### Task prompt
In this exercise, print only the lines from the line with "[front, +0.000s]" to the last line of the data below, inclusive. Any pictures should be left out.
··· Given material
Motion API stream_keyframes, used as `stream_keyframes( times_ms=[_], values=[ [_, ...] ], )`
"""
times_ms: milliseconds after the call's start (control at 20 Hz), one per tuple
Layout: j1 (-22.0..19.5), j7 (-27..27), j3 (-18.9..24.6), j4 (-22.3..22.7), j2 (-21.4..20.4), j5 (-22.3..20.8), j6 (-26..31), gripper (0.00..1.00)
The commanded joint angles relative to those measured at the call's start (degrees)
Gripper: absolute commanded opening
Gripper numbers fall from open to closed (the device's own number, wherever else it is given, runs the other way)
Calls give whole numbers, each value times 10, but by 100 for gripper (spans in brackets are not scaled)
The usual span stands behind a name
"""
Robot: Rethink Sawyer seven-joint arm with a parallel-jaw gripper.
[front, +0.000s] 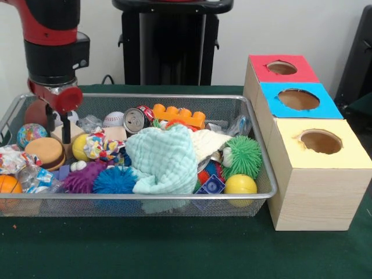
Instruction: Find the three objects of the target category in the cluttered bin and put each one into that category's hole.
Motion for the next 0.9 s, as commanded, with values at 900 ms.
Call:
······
### Your response
[front, +0.000s] 
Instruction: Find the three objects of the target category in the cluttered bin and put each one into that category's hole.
Motion for the next 0.9 s, as commanded, with values at 900 ms.
Call:

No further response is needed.